What to produce:
Please repeat every entry exactly as written, but skip the pictures.

== Data records ==

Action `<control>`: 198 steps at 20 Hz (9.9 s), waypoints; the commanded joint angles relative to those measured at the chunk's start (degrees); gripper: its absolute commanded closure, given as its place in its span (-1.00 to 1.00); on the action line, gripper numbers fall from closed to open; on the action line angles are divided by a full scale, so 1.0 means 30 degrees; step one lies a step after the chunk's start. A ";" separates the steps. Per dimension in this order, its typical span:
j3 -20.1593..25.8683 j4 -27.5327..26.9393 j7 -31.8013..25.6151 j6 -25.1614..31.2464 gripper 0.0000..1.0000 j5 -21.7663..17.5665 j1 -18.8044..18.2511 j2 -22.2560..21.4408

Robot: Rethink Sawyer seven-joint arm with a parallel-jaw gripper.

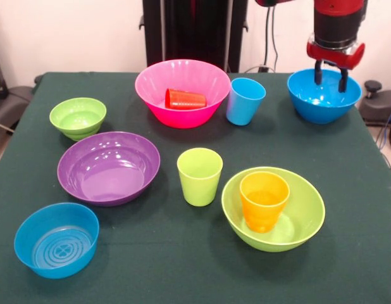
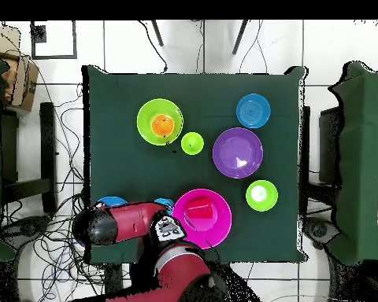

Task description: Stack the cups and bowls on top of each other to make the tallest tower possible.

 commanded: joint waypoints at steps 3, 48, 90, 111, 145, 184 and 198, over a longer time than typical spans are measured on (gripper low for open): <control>0.1909 0.0711 -0.0784 0.1074 -1.00 -0.0834 -0.0421 -0.0618; -0.4685 -0.3793 0.0447 -0.0328 -1.00 -0.0893 0.3854 0.2373; -0.6256 -0.4338 0.2423 0.4921 -1.00 0.2998 0.5084 0.0236; -1.2414 -0.5127 0.6557 0.4891 -1.00 0.7218 0.8593 0.3064; -1.6296 -0.7825 1.0377 0.8266 -1.00 1.1305 1.3148 0.6007; -1.7741 -0.9325 1.4518 0.8040 -1.00 1.4075 1.5560 0.8825; -1.7675 -0.8613 1.4813 0.7108 -1.00 1.5626 1.6070 0.9164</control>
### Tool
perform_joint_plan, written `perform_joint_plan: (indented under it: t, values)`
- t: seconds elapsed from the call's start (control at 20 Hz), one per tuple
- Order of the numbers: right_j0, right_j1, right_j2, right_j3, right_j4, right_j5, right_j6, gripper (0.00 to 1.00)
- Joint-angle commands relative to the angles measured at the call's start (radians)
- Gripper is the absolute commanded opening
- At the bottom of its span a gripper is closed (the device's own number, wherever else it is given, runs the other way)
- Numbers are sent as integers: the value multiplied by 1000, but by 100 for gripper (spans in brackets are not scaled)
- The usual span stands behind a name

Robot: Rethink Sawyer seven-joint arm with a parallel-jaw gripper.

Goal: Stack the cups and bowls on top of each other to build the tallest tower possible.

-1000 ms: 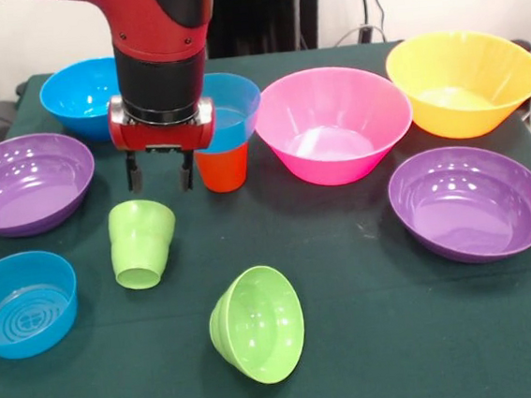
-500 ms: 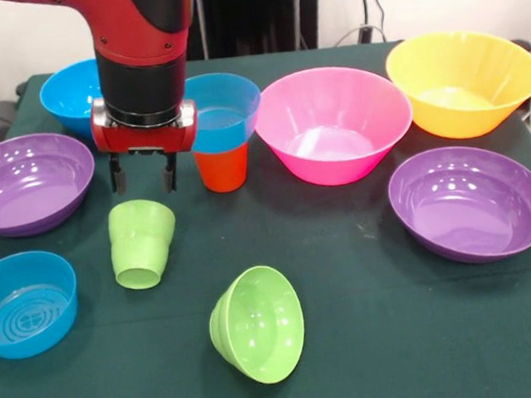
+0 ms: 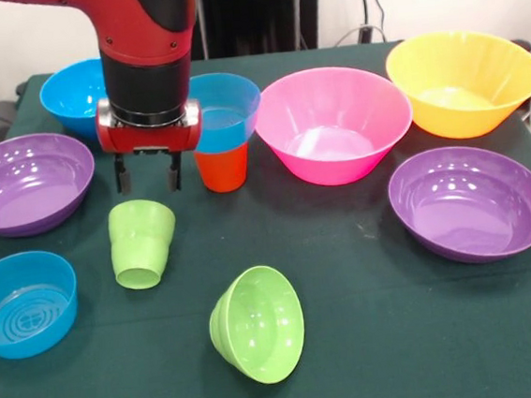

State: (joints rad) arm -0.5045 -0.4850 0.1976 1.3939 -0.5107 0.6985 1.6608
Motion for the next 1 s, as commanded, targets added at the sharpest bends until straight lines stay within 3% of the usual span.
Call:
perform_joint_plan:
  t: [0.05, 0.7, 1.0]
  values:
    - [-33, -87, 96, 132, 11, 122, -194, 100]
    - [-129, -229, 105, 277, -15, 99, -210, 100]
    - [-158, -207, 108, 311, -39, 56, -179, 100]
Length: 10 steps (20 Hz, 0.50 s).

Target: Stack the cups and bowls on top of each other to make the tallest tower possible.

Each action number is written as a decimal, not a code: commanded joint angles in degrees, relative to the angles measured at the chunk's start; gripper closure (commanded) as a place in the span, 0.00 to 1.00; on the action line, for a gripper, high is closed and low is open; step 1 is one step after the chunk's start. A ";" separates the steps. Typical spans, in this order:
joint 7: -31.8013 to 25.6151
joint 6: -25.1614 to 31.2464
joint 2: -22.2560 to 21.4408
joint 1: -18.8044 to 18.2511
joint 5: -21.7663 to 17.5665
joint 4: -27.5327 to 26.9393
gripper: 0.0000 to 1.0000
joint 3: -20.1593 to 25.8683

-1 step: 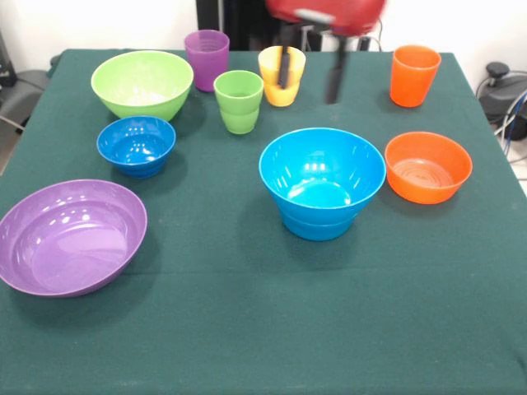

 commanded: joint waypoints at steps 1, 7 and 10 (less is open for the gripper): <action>-8.92 -1.64 6.16 -4.84 -6.50 0.10 0.00 6.19; -11.09 -2.62 7.30 -8.56 -9.23 -0.46 0.00 8.49; -11.60 -2.38 8.39 -10.10 -10.50 -0.85 0.00 9.48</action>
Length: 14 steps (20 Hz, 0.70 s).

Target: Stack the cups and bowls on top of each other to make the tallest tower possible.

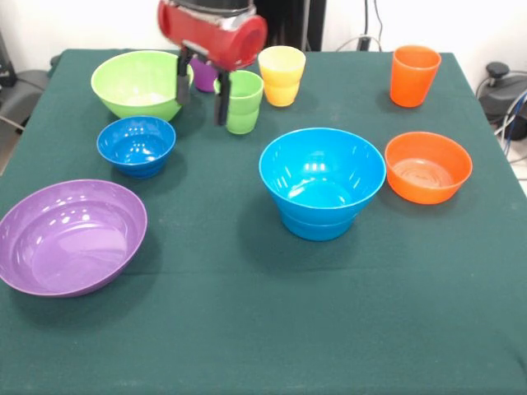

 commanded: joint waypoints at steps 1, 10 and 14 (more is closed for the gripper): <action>-11.67 -2.10 5.18 -2.28 -6.94 -0.91 0.00 8.53; -9.90 -1.74 6.63 -3.26 -10.39 -1.86 0.00 9.47; -9.24 -1.49 7.77 -2.84 -11.80 -2.67 0.00 9.42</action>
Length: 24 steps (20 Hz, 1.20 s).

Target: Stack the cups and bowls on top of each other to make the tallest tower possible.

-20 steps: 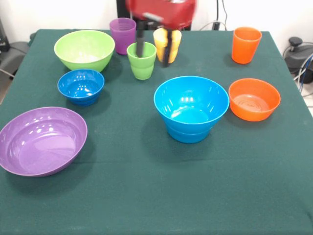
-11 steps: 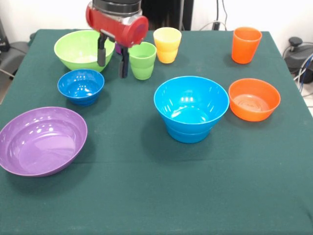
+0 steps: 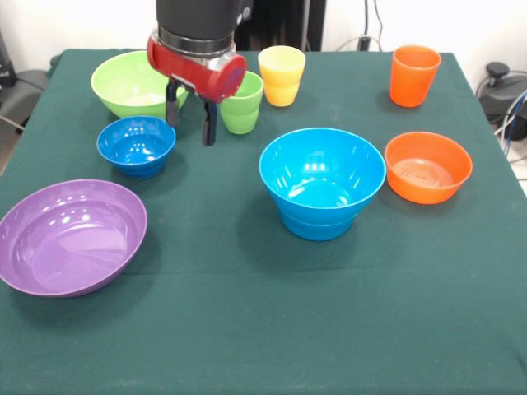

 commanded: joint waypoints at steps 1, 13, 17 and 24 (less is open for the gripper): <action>-9.21 -1.74 4.13 0.10 -6.26 -2.58 0.00 6.78; -9.53 -1.07 5.35 -1.44 -9.50 -3.61 0.00 7.33; -9.76 1.46 1.81 -1.99 -8.78 -1.36 0.00 8.07; -10.66 5.18 -1.11 -2.43 -8.00 -0.77 0.00 8.72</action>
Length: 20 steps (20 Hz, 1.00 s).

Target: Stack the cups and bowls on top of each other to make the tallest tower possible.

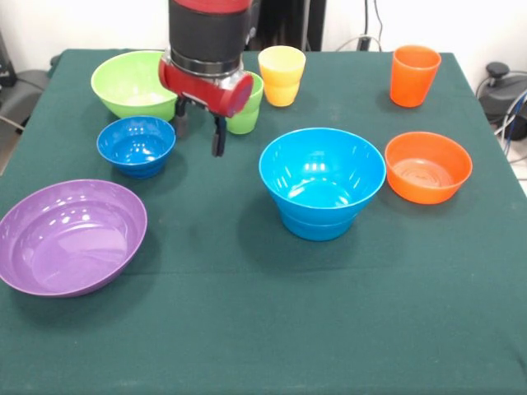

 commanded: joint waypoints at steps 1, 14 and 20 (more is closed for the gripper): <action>-11.03 5.64 -2.51 -1.15 -2.77 -0.88 0.00 5.95; -10.78 2.82 1.72 -3.14 -5.25 -1.43 0.00 6.60; -10.54 2.21 3.78 -3.12 -6.64 -2.56 0.00 5.92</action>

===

Task output:
Action `<control>`: 198 steps at 20 Hz (9.9 s), waypoints; the commanded joint angles relative to those measured at the chunk's start (degrees); gripper: its absolute commanded closure, given as its place in its span (-1.00 to 1.00); on the action line, gripper numbers fall from closed to open; on the action line angles are divided by a full scale, so 1.0 means 30 degrees; step one lies a step after the chunk's start. A ";" separates the steps. Per dimension in this order, its typical span:
j3 -20.1593..25.8683 j4 -27.5327..26.9393 j7 -31.8013..25.6151 j6 -25.1614..31.2464 gripper 0.0000..1.0000 j5 -21.7663..17.5665 j1 -18.8044..18.2511 j2 -22.2560..21.4408

Robot: Rethink Sawyer seven-joint arm with a parallel-jaw gripper.


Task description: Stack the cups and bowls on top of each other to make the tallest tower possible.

 commanded: joint waypoints at steps 3, 48, 90, 111, 145, 184 and 198, over a longer time than typical spans are measured on (gripper low for open): <control>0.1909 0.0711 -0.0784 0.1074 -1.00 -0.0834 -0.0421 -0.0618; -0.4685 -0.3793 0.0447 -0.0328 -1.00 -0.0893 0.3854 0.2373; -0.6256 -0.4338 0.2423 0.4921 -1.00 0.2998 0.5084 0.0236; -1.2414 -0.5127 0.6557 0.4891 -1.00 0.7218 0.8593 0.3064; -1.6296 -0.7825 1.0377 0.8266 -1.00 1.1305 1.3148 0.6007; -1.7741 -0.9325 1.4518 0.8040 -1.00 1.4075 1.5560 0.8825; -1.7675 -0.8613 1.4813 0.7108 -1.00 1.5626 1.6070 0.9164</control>
### Tool
perform_joint_plan, written `perform_joint_plan: (indented under it: t, values)`
- t: seconds elapsed from the call's start (control at 20 Hz), one per tuple
- Order of the numbers: right_j0, right_j1, right_j2, right_j3, right_j4, right_j5, right_j6, gripper (0.00 to 1.00)
- Joint-angle commands relative to the angles measured at the call's start (radians)
- Gripper is the absolute commanded opening
- At the bottom of its span a gripper is closed (the device's own number, wherever else it is given, runs the other way)
- Numbers are sent as integers: the value multiplied by 1000, but by 100 for gripper (spans in brackets are not scaled)
- The usual span stands behind a name

Robot: Rethink Sawyer seven-joint arm with a parallel-jaw gripper.

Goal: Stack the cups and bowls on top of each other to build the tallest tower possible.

-1000 ms: 
-500 ms: 
+0 ms: 

State: (joints rad) arm -0.5045 -0.4850 0.1976 1.3939 -0.5107 0.6985 1.6608
Motion for the next 1 s, as commanded, targets added at the sharpest bends until straight lines stay within 3% of the usual span.
Call:
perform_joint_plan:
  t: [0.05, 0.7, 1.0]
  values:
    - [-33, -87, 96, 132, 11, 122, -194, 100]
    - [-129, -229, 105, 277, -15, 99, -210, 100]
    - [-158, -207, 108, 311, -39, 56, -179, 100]
Length: 10 steps (20 Hz, 0.50 s).

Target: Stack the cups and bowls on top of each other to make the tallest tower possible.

Each action number is written as a decimal, not a code: commanded joint angles in degrees, relative to the angles measured at the chunk's start; gripper closure (commanded) as a place in the span, 0.00 to 1.00; on the action line, for a gripper, high is closed and low is open; step 1 is one step after the chunk's start. A ";" separates the steps. Typical spans, in this order:
joint 7: -31.8013 to 25.6151
joint 6: -25.1614 to 31.2464
joint 2: -22.2560 to 21.4408
joint 1: -18.8044 to 18.2511
joint 5: -21.7663 to 17.5665
joint 4: -27.5327 to 26.9393
gripper: 0.0000 to 1.0000
joint 3: -20.1593 to 25.8683

-1 step: 

 commanded: joint waypoints at steps 1, 7 and 10 (less is open for the gripper): <action>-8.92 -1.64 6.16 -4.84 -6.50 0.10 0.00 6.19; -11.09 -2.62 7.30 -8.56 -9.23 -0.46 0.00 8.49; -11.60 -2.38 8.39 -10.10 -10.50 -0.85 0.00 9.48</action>
Length: 14 steps (20 Hz, 0.70 s).

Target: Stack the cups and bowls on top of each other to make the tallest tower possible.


 commanded: joint waypoints at steps 1, 10 and 14 (more is closed for the gripper): <action>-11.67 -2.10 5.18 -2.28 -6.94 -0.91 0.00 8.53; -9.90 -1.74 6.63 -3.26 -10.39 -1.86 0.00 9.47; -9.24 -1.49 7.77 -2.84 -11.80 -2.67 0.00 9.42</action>
Length: 24 steps (20 Hz, 1.20 s).

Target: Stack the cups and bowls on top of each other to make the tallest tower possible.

-20 steps: 
-11 steps: 
+0 steps: 

 commanded: joint waypoints at steps 1, 13, 17 and 24 (less is open for the gripper): <action>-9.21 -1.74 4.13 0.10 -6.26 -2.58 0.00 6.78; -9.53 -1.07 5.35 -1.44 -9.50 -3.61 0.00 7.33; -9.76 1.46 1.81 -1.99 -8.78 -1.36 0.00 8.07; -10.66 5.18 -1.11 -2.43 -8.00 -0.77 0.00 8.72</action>
Length: 20 steps (20 Hz, 1.00 s).

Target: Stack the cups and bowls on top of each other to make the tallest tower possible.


 commanded: joint waypoints at steps 1, 14 and 20 (more is closed for the gripper): <action>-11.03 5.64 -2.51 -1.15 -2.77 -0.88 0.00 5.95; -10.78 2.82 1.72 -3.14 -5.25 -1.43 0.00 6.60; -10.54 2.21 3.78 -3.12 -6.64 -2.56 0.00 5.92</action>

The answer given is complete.